Всеволод Петрович поднял на него скорбное и печальное лицо.
— Зачем же тогда жизнь, если в ней возможна такая подлость?
— Но-но, это вы бросьте! Подлость — категория тоже того... относительная. Для вас это подлость, что собственно, и понятно, а для следственных органов это честность и принципиальность.
— Подлость есть подлость, и государство, в котором возможно двоякое ее толкование, очень больно́ и нуждается в серьезном лечении, — грустно сказал Всеволод Петрович.
— Как-как-как? — подскочил Виталий Алексеевич. — Вы на что намекаете? Что хотите сказать?
— Ни на что я не намекаю и хотел сказать именно то, что сказал.
— Нет, вот этим самым «нуждается в лечении», вы ведь что-то определенное имели в виду? Какую-нибудь революцию? Беспорядки?

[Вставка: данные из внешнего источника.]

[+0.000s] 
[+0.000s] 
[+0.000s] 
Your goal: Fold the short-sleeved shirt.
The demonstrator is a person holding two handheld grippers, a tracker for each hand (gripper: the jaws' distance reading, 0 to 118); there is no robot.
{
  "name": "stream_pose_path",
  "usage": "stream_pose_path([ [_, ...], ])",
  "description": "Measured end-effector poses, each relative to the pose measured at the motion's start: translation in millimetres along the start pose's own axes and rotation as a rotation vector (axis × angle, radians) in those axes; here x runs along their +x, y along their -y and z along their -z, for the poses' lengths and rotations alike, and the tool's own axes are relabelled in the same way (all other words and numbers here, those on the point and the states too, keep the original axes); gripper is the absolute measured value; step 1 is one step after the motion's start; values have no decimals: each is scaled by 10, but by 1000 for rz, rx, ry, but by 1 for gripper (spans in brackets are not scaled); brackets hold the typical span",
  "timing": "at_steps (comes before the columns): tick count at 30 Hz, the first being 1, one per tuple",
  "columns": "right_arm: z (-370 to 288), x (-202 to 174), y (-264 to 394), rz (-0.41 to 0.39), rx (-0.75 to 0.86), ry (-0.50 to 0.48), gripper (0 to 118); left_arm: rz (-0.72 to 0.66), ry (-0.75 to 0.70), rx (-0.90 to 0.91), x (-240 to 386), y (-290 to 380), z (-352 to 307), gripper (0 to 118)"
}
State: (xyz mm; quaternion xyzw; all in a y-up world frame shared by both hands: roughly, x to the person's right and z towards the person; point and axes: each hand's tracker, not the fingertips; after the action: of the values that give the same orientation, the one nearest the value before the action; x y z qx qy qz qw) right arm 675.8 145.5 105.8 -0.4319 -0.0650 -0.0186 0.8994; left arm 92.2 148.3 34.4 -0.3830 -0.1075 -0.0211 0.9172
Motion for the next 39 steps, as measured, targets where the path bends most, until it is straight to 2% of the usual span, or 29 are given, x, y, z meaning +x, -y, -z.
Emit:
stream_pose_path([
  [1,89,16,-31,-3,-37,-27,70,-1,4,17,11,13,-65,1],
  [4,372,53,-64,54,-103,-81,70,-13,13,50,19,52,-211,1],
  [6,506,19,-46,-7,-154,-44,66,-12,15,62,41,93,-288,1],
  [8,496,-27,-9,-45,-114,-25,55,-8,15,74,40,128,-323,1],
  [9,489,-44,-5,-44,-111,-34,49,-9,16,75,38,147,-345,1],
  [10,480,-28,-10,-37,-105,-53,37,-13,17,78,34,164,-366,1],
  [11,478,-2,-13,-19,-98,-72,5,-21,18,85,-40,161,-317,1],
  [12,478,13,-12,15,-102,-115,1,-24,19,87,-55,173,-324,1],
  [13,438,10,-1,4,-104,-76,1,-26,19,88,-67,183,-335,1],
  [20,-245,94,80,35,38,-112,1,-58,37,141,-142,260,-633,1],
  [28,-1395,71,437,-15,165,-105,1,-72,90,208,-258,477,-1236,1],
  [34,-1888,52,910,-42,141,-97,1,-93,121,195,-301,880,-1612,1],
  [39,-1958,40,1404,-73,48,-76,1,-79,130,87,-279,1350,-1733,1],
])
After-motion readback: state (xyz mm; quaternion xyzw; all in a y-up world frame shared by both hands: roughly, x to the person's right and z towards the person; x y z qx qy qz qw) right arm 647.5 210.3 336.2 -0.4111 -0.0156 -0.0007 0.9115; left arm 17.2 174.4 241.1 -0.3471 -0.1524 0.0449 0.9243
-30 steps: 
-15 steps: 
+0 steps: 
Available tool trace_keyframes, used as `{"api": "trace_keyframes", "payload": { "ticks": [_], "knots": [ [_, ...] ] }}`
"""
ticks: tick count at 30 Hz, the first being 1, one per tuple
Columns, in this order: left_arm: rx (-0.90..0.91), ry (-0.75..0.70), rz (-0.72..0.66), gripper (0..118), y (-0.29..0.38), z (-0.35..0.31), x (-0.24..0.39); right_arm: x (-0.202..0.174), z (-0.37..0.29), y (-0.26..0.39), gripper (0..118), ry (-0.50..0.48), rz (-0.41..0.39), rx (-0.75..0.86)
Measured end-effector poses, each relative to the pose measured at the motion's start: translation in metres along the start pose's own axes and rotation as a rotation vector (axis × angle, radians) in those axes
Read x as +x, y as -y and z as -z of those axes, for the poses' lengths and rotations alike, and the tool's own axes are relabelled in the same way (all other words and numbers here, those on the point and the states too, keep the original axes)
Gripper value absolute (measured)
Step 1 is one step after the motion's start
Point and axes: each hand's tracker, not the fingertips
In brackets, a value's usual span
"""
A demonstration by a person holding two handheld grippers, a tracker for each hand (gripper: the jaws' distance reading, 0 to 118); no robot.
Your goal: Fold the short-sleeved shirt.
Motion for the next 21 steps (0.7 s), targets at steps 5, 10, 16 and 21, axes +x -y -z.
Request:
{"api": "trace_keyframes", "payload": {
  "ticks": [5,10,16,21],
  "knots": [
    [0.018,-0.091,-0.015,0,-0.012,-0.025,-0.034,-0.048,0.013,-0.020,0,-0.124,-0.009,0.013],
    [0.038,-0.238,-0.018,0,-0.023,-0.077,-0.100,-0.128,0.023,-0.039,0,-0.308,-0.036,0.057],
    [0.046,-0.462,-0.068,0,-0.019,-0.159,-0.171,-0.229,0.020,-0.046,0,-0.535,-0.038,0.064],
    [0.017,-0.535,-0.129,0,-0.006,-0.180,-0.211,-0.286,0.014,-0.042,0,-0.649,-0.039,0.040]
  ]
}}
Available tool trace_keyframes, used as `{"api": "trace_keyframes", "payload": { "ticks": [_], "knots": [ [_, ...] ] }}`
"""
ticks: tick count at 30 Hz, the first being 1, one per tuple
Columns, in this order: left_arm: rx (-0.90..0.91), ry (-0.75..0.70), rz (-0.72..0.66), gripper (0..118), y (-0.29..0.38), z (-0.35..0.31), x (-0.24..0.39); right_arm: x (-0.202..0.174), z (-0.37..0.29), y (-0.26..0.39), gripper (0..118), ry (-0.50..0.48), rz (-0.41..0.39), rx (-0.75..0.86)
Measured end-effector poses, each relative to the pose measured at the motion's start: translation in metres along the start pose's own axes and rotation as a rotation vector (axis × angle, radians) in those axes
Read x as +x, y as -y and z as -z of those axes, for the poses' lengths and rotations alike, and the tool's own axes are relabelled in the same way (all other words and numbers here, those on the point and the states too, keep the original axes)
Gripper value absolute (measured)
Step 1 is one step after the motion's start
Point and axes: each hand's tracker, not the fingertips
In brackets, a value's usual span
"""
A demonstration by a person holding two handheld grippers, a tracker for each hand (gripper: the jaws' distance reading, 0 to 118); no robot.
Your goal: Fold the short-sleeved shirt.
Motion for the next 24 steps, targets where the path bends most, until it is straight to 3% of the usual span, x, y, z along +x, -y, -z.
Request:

— Ничего я не имел в виду.
— Так, ладно, к этому вопросу мы еще вернемся. Значит, вы по-прежнему все отрицаете, отпираетесь? Даже после предъявления вам вещественных доказательств? Эта ваза вам тоже знакома? — он наклонился и достал фарфоровую вазу — подарок доцента Луппова.
Всеволод Петрович брезгливо от нее отвернулся.
— Брезгуете! Понимаю, понимаю. Я очень даже вас понимаю! Одного только понять не могу: на что вы рассчитываете? Ведь полностью изобличены! И это человек! Профессор! Гуманитарий! До каких же пределов можно скатиться ради... ради нечистых политических амбиций, ради честолюбия. Беспорядки на улицах устраивать, спаивать юнцов, прикрываясь якобы благими намерениями лечить государство. Отсюда все! Нет, тысячу раз права была газета!
— О чем это вы еще? Каких юнцов? Какая газета?
— Ну да, вы еще не знаете, не читали, вы же по заграницам все... ума-разума набирались, чтобы нас тут, недоумков, учить, наставлять. Как же, без вас-то мы пропадем! Умники! А вы почитайте газетку-то, почитайте, — выхватил и протянул Виталий Алексеевич уже раскрытую на нужной странице газету, пальцем ткнул в очерченный красным карандашом фельетон.